In the output, include exactly the lines from the beginning of the records up to and including the one that contains "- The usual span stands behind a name", and leave out the pictures.
--------
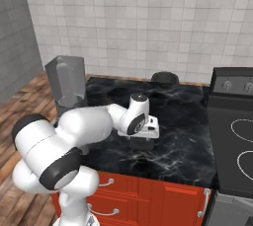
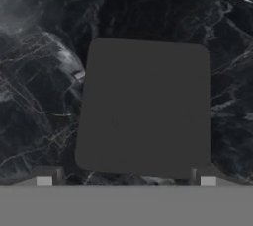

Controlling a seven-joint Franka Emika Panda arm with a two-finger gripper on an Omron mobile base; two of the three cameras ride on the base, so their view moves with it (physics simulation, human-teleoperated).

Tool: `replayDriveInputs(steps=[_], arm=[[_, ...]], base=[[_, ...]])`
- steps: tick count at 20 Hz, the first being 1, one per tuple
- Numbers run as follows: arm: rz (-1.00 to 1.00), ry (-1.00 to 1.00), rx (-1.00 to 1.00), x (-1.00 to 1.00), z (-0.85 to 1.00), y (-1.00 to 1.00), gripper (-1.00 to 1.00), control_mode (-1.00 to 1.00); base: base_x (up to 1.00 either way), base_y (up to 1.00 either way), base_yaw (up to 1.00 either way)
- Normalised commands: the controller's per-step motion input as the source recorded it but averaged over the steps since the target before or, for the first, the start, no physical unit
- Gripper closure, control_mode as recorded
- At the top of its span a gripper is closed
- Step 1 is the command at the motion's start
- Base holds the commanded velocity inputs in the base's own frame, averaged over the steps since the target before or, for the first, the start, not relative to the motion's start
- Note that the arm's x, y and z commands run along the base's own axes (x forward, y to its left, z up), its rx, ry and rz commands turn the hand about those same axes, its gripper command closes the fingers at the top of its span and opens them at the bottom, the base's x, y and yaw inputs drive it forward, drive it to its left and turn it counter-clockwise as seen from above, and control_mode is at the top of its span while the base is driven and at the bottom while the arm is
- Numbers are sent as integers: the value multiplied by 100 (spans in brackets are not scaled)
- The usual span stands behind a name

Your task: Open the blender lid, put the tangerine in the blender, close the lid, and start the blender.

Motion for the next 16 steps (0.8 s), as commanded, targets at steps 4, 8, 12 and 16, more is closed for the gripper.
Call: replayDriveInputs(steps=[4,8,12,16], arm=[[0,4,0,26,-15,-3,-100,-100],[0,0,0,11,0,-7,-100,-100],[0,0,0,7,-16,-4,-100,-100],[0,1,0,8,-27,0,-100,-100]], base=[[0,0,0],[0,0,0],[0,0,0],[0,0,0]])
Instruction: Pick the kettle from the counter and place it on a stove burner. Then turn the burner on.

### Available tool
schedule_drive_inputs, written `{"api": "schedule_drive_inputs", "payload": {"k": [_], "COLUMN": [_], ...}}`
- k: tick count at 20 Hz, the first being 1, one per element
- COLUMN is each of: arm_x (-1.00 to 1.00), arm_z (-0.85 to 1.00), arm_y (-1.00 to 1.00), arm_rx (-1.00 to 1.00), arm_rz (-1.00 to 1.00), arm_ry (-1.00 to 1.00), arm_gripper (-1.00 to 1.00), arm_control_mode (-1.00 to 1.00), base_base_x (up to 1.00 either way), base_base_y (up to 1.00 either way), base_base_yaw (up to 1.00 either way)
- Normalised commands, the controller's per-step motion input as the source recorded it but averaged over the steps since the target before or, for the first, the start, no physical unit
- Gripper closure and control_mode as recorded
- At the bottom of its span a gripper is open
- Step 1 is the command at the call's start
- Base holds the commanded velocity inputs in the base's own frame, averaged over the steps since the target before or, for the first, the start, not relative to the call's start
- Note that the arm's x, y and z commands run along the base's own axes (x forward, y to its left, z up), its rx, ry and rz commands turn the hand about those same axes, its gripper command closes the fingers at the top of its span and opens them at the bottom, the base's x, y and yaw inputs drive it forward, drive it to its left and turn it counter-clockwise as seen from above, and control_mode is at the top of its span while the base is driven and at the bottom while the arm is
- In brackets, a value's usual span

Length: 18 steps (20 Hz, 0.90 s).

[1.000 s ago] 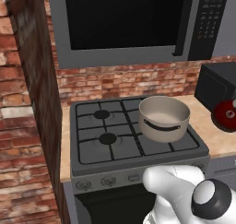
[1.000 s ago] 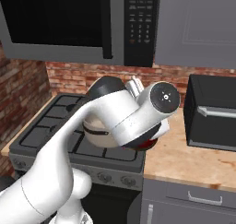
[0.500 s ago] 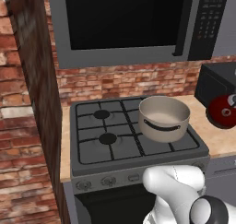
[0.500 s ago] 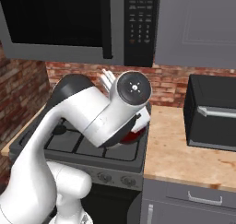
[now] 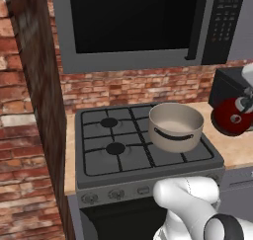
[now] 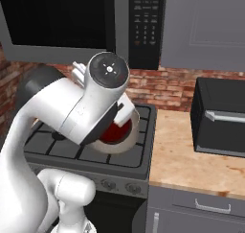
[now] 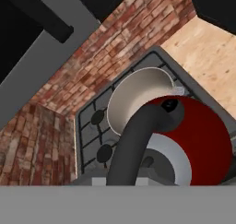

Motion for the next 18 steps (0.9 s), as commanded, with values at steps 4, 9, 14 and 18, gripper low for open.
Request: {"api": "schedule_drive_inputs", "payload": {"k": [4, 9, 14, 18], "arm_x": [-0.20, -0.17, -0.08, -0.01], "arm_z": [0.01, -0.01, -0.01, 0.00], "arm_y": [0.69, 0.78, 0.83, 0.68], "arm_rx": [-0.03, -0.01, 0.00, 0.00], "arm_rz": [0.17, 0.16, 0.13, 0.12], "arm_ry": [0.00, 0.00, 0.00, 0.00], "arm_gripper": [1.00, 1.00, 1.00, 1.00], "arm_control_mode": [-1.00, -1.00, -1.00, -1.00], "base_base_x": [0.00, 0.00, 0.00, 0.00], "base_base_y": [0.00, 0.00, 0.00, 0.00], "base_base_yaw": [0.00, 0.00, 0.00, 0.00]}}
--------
- [Reply]
Controlling a seven-joint Franka Emika Panda arm with a two-finger gripper on an Omron mobile base; two of the three cameras ride on the base, so their view moves with it (physics simulation, human-teleoperated).

Tool: `replayDriveInputs(steps=[_], arm=[[_, ...]], base=[[_, ...]])`
- steps: tick count at 20 Hz, the first being 1, one per tuple
- Numbers run as follows: arm: rz (-1.00 to 1.00), ry (-1.00 to 1.00), rx (-1.00 to 1.00), x (-1.00 to 1.00), z (-0.85 to 1.00), y (-1.00 to 1.00), gripper (-1.00 to 1.00), control_mode (-1.00 to 1.00); base: base_x (up to 1.00 either way), base_y (up to 1.00 either way), base_yaw (up to 1.00 either way)
- Normalised commands: the controller's per-step motion input as the source recorded it but averaged over the steps since the target before or, for the first, the start, no physical unit
- Gripper closure, control_mode as recorded
- At the top of its span a gripper is closed
- Step 1 is the command at the motion's start
- Base holds the commanded velocity inputs in the base's own frame, averaged over the steps since the target before or, for the first, the start, not relative to the motion's start
- Note that the arm's x, y and z commands run along the base's own axes (x forward, y to its left, z up), its rx, ry and rz commands turn the hand about those same axes, its gripper command closes the fingers at the top of its span and opens them at the bottom, the base's x, y and yaw inputs drive it forward, drive it to its left and turn it counter-clockwise as seen from above, and control_mode is at the top of its span while the base is driven and at the bottom while the arm is
- Numbers are sent as integers: the value multiplied by 100 (spans in brackets are not scaled)
- The usual span stands behind a name

The answer given is complete.